» **Work to complete**: Would you write out all of the entries below, exactly as they stand?

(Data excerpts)
****
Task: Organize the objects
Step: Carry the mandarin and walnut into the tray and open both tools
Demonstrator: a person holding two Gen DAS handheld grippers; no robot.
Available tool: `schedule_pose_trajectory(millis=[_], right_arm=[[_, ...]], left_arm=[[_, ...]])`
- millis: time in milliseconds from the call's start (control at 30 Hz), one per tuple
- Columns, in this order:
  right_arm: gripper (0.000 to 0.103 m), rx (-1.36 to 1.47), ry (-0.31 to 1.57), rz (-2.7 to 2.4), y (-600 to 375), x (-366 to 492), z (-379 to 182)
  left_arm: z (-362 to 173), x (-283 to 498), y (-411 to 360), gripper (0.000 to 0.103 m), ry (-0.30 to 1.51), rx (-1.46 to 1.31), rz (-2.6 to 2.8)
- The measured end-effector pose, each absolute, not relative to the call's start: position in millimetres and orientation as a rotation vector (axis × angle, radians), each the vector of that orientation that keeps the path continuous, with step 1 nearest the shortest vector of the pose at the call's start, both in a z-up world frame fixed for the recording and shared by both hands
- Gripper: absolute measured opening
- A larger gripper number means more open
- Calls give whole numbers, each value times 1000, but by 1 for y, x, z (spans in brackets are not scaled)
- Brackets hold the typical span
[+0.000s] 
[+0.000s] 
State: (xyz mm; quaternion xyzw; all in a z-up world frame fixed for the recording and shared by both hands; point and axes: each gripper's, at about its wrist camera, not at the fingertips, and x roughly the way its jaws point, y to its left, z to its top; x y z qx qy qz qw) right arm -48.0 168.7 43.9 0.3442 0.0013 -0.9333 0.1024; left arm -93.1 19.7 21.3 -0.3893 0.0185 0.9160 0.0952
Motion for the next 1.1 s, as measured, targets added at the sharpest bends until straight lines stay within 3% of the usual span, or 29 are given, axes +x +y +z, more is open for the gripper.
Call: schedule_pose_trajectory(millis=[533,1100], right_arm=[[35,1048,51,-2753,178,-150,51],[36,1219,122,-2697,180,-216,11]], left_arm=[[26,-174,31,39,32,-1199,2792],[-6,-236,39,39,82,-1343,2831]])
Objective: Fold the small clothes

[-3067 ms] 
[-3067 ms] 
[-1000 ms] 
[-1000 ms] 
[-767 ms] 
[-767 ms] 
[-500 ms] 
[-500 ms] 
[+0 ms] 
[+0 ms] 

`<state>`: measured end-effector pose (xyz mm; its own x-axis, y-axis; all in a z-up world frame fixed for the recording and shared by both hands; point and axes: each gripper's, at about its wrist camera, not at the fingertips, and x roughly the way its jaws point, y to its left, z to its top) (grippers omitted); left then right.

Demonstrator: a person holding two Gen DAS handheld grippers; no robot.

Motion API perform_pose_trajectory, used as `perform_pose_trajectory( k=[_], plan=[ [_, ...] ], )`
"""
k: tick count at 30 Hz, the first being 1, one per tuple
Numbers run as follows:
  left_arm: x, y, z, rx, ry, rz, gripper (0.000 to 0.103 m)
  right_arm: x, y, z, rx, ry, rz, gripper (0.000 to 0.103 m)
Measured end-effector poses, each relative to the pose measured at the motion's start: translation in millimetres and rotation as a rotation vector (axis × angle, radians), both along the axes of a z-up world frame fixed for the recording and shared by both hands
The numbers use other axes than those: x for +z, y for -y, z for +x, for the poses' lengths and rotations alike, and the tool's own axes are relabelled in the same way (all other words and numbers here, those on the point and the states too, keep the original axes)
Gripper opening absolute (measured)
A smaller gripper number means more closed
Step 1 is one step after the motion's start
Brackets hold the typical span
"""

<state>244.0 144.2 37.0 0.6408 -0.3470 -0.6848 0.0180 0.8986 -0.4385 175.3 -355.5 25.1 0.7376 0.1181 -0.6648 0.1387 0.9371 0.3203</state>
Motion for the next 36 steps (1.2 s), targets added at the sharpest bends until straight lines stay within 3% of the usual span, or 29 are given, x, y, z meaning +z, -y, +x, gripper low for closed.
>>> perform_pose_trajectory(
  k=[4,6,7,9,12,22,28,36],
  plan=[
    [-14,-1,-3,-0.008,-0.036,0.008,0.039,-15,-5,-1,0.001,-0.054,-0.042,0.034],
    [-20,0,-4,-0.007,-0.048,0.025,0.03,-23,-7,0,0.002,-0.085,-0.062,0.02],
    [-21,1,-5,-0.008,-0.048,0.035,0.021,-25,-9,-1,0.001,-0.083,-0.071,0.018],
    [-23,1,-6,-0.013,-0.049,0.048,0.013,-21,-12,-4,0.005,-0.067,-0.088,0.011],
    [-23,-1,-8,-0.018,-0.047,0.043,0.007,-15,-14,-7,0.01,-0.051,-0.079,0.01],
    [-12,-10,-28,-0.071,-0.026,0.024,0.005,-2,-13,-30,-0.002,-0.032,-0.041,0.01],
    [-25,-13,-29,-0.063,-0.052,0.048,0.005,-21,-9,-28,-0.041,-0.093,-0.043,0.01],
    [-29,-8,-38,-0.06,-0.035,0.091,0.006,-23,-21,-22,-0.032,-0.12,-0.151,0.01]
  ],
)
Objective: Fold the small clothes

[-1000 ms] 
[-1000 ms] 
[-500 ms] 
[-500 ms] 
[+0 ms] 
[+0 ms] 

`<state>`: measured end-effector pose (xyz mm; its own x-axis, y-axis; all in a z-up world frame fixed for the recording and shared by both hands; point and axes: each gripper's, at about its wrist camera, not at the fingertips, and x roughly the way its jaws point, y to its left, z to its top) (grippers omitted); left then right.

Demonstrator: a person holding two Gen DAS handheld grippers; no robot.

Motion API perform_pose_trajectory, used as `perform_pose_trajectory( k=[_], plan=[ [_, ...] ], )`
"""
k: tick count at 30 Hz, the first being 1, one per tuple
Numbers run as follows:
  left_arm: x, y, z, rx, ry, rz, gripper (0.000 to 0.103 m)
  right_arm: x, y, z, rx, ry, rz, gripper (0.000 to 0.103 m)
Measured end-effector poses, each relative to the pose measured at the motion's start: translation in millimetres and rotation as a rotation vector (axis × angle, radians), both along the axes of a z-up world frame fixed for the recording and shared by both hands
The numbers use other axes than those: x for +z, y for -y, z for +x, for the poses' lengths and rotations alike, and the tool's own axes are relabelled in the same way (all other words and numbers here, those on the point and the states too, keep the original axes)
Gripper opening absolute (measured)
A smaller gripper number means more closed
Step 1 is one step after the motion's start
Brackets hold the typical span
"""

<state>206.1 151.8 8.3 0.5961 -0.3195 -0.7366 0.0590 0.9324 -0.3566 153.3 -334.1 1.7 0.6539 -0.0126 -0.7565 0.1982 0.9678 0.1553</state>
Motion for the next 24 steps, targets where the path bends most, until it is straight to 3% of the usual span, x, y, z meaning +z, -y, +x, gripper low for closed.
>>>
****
» **Solution to the exercise**:
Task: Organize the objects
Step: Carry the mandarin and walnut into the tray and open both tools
Demonstrator: a person holding two Gen DAS handheld grippers; no robot.
Available tool: `schedule_pose_trajectory(millis=[_], right_arm=[[_, ...]], left_arm=[[_, ...]])`
- millis: time in milliseconds from the call's start (control at 30 Hz), one per tuple
- Columns, in this order:
  right_arm: gripper (0.000 to 0.103 m), rx (-1.36 to 1.47), ry (-0.31 to 1.57), rz (-2.7 to 2.4), y (-600 to 375), x (-366 to 492), z (-379 to 182)
  left_arm: z (-362 to 173), x (-283 to 498), y (-411 to 360), gripper (0.000 to 0.103 m), ry (-0.30 to 1.51), rx (-1.46 to 1.31), rz (-2.6 to 2.8)
- The measured end-effector pose, each absolute, not relative to the call's start: position in millimetres and orientation as a rotation vector (axis × angle, radians), each the vector of that orientation that keeps the path continuous, with step 1 nearest the shortest vector of the pose at the call's start, both in a z-up world frame fixed for the recording and shared by both hands
- Gripper: absolute measured opening
- A larger gripper number means more open
- Calls give whole numbers, each value times 1000, but by 1 for y, x, z (spans in brackets are not scaled)
- Brackets hold the typical span
[+0.000s] 
[+0.000s] 
State: (xyz mm; quaternion xyzw; all in a z-up world frame fixed for the recording and shared by both hands; point and axes: each gripper's, at about its wrist camera, not at the fingertips, and x roughly the way its jaws point, y to its left, z to its top; x y z qx qy qz qw) right arm -48.0 168.7 43.9 0.3442 0.0013 -0.9333 0.1024; left arm -93.1 19.7 21.3 -0.3893 0.0185 0.9160 0.0952
Motion for the next 1.1 s, as measured, targets added at the sharpest bends until straight lines stay within 3% of the usual span, or 29 are given, axes +x +y +z, more is open for the gripper.
Call: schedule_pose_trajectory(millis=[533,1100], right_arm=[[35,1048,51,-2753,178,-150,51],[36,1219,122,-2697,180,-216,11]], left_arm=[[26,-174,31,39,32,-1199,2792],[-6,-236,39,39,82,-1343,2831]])
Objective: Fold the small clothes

[-3067 ms] 
[-3067 ms] 
[-1000 ms] 
[-1000 ms] 
[-767 ms] 
[-767 ms] 
[-500 ms] 
[-500 ms] 
[+0 ms] 
[+0 ms] 

`<state>`: measured end-effector pose (xyz mm; its own x-axis, y-axis; all in a z-up world frame fixed for the recording and shared by both hands; point and axes: each gripper's, at about its wrist camera, not at the fingertips, and x roughly the way its jaws point, y to its left, z to its top) (grippers omitted); left then right.

Demonstrator: a person holding two Gen DAS handheld grippers; no robot.

Motion API perform_pose_trajectory, used as `perform_pose_trajectory( k=[_], plan=[ [_, ...] ], )`
"""
k: tick count at 30 Hz, the first being 1, one per tuple
Numbers run as follows:
  left_arm: x, y, z, rx, ry, rz, gripper (0.000 to 0.103 m)
  right_arm: x, y, z, rx, ry, rz, gripper (0.000 to 0.103 m)
Measured end-effector poses, each relative to the pose measured at the motion's start: translation in millimetres and rotation as a rotation vector (axis × angle, radians), both along the axes of a z-up world frame fixed for the recording and shared by both hands
The numbers use other axes than those: x for +z, y for -y, z for +x, for the poses' lengths and rotations alike, and the tool's own axes are relabelled in the same way (all other words and numbers here, those on the point and the states too, keep the original axes)
Gripper opening absolute (measured)
A smaller gripper number means more closed
Step 1 is one step after the motion's start
Brackets hold the typical span
"""

<state>244.0 144.2 37.0 0.6408 -0.3470 -0.6848 0.0180 0.8986 -0.4385 175.3 -355.5 25.1 0.7376 0.1181 -0.6648 0.1387 0.9371 0.3203</state>
Motion for the next 36 steps (1.2 s), targets added at the sharpest bends until straight lines stay within 3% of the usual span, or 29 are given, x, y, z meaning +z, -y, +x, gripper low for closed.
>>> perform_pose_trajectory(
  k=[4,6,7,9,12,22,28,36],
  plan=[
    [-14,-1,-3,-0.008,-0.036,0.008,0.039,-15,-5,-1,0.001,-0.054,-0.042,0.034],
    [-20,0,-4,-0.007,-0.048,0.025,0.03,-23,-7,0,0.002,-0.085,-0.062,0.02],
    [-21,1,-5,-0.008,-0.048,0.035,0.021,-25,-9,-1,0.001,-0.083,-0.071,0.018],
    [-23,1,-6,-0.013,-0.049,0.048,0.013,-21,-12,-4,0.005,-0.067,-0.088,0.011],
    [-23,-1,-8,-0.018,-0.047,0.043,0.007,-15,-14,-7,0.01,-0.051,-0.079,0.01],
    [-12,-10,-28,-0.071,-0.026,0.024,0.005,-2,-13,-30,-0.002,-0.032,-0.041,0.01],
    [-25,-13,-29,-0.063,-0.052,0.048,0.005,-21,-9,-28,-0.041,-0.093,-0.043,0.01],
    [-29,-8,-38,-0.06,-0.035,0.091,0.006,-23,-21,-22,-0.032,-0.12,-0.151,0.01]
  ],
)
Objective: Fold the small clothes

[-1000 ms] 
[-1000 ms] 
[-500 ms] 
[-500 ms] 
[+0 ms] 
[+0 ms] 

`<state>`: measured end-effector pose (xyz mm; its own x-axis, y-axis; all in a z-up world frame fixed for the recording and shared by both hands; point and axes: each gripper's, at about its wrist camera, not at the fingertips, and x roughly the way its jaws point, y to its left, z to its top) (grippers omitted); left then right.

Demonstrator: a person holding two Gen DAS handheld grippers; no robot.

Motion API perform_pose_trajectory, used as `perform_pose_trajectory( k=[_], plan=[ [_, ...] ], )`
"""
k: tick count at 30 Hz, the first being 1, one per tuple
Numbers run as follows:
  left_arm: x, y, z, rx, ry, rz, gripper (0.000 to 0.103 m)
  right_arm: x, y, z, rx, ry, rz, gripper (0.000 to 0.103 m)
Measured end-effector poses, each relative to the pose measured at the motion's start: translation in millimetres and rotation as a rotation vector (axis × angle, radians), both along the axes of a z-up world frame fixed for the recording and shared by both hands
The numbers use other axes than those: x for +z, y for -y, z for +x, for the poses' lengths and rotations alike, and the tool's own axes are relabelled in the same way (all other words and numbers here, those on the point and the states too, keep the original axes)
Gripper opening absolute (measured)
A smaller gripper number means more closed
Step 1 is one step after the motion's start
Brackets hold the typical span
"""

<state>206.1 151.8 8.3 0.5961 -0.3195 -0.7366 0.0590 0.9324 -0.3566 153.3 -334.1 1.7 0.6539 -0.0126 -0.7565 0.1982 0.9678 0.1553</state>
Motion for the next 24 steps, targets where the path bends most, until it is straight to 3% of the usual span, x, y, z meaning +z, -y, +x, gripper low for closed.
>>>

Nothing more remains to be added to the answer.